__Work request__:
Your reproduction of the entries should be exact and should contain no pictures.

Records from a collection:
*-*-*
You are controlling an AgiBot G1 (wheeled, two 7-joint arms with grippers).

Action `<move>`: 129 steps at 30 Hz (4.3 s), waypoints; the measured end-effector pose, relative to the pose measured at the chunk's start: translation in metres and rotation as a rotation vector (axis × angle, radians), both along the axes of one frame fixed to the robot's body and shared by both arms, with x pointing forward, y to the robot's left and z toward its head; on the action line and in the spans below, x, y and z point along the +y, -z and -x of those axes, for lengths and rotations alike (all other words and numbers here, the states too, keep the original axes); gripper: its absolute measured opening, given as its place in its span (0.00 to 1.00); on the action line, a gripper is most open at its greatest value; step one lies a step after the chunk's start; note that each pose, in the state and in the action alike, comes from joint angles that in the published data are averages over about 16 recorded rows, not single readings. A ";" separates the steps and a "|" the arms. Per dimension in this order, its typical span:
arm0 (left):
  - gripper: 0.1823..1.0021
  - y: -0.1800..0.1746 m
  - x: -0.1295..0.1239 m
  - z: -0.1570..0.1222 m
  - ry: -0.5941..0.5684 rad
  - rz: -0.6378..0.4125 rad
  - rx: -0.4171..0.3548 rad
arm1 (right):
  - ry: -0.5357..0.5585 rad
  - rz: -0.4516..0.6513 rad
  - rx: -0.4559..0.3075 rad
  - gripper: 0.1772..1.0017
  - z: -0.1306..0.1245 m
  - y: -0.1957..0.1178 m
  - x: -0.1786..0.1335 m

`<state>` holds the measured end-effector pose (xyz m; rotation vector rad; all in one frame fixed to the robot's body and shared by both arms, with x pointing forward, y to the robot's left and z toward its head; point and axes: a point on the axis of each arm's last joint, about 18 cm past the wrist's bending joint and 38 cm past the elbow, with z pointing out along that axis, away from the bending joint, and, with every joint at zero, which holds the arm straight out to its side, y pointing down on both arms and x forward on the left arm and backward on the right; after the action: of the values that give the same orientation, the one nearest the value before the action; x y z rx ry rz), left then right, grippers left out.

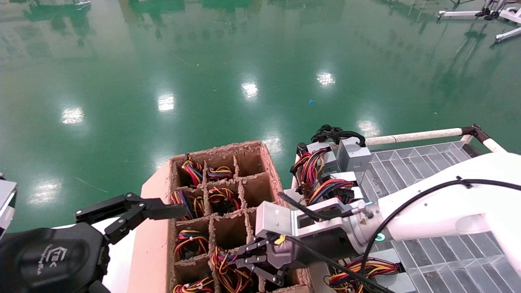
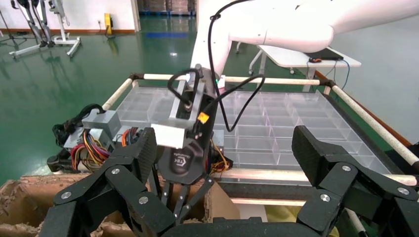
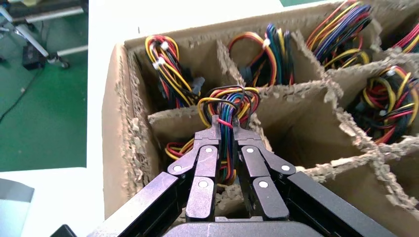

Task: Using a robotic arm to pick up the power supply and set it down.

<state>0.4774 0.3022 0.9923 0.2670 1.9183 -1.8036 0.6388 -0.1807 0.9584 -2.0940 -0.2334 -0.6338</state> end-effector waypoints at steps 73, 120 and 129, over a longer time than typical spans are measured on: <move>1.00 0.000 0.000 0.000 0.000 0.000 0.000 | 0.525 -0.015 -0.497 0.04 -0.011 -0.148 -0.242; 1.00 0.000 0.000 0.000 0.000 0.001 0.000 | 0.625 -0.071 -0.410 0.23 -0.026 -0.097 -0.265; 1.00 0.000 0.000 0.000 0.000 0.001 0.000 | 0.589 -0.170 -0.329 0.45 -0.013 -0.103 -0.259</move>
<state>0.4775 0.3023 0.9924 0.2662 1.9176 -1.8041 0.6521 -0.4399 1.0613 -1.8796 0.2633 -1.3029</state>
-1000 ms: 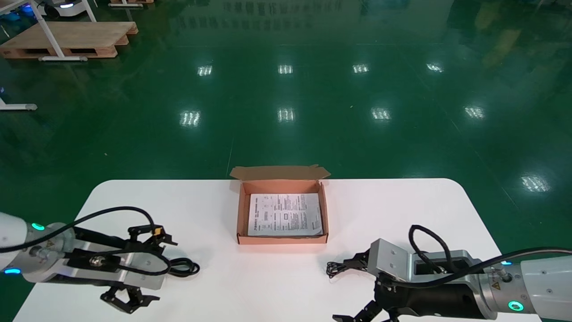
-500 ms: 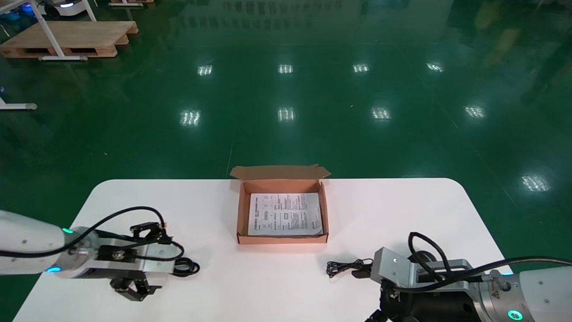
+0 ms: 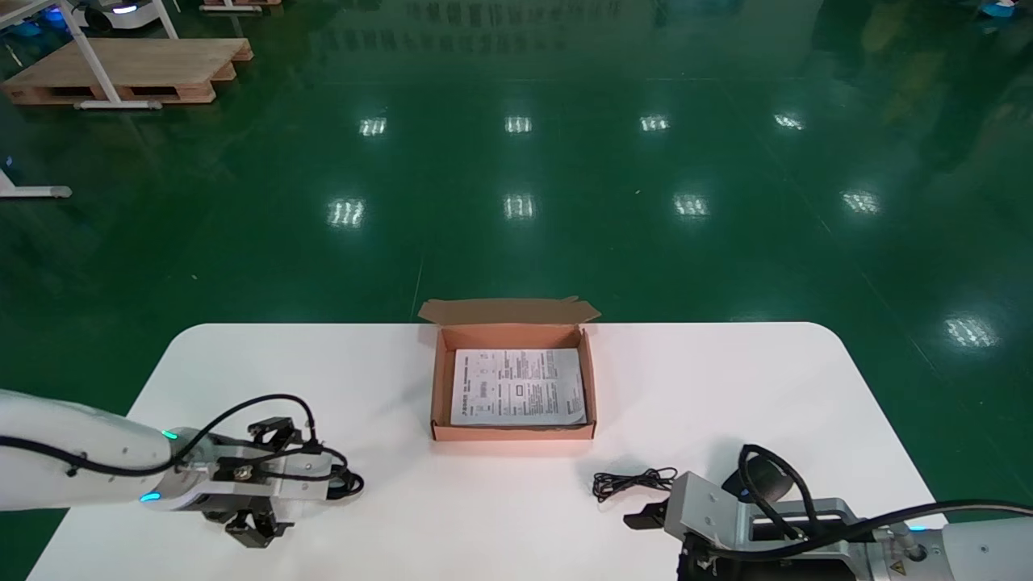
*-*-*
__Task response__:
You are controlling an AgiBot G1 (wheeled, two 7-joint arms with grippers).

Action `<move>`: 129 steps at 30 Hz (4.3 s), waypoints; the measured end-effector pose, relative to the pose measured at the chunk's start: translation in metres and rotation as a rotation vector (axis × angle, radians), both along the axes of one frame fixed to the robot's body and shared by both arms, with x pointing forward, y to the robot's left and z toward its head; on the action line and in the spans below, x, y and z point along the +y, -z and -x of those axes, for lengths and rotations alike (all other words and numbers here, the states too, keep the original axes); gripper: its absolute measured opening, given as its place in its span (0.00 to 1.00); on the action line, a gripper is most open at its greatest value; step one lies a step after the chunk's start; note that each pose, in the state and in the action alike, comes from joint angles that in the published data are averages over about 16 recorded rows, not single readings. A ";" separates the steps and a "|" the arms. Per dimension in this order, its typical span:
arm0 (left):
  - gripper: 0.1823..1.0021
  - y: -0.1800..0.1746 m
  - x: -0.1295..0.1239 m
  - z: -0.1570..0.1222 m
  - ry: -0.5941..0.5684 rad
  - rz: -0.6378..0.4125 rad
  - rx: -0.4171..0.3548 rad
arm1 (right):
  - ry: -0.5357..0.5585 rad
  - rz: -0.4516..0.6513 rad
  - rx: -0.4559..0.3075 rad
  - gripper: 0.1772..1.0017
  - z: -0.1306..0.1245 m
  - y: -0.1957..0.1178 m
  - x: -0.1786..0.1335 m

`<state>` holds the measured end-effector pose (xyz m; rotation vector rad; all in one frame fixed to the robot's body and shared by both arms, with x pointing forward, y to the robot's left and z toward its head; point and axes: a point on the axis of each arm's last joint, about 18 cm past the wrist's bending joint and 38 cm past the elbow, with z pointing out along that axis, away from the bending joint, and, with every joint at zero, which holds the arm straight out to its side, y pointing down on both arms and x forward on the left arm and backward on the right; after the action: of the values that give the same orientation, the one nearest the value before the action; x y z rx ry rz), left then right, grippers left out.


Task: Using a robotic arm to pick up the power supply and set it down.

<state>0.4774 0.3022 0.9923 0.2670 1.9183 -1.8036 0.6388 -0.1807 0.9584 -2.0940 -0.2334 -0.6338</state> end-effector waypoints at steps 73, 120 and 129, over a longer time than typical spans are measured on: <move>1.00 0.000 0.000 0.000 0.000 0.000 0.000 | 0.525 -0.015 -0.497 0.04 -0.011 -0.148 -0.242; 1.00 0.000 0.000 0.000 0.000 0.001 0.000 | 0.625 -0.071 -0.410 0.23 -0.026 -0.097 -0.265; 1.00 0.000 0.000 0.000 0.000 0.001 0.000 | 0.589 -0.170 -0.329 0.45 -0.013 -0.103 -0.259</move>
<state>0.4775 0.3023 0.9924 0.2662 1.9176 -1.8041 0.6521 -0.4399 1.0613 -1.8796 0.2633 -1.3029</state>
-1000 ms: 
-500 ms: 
+0 ms: 

No more output will be given.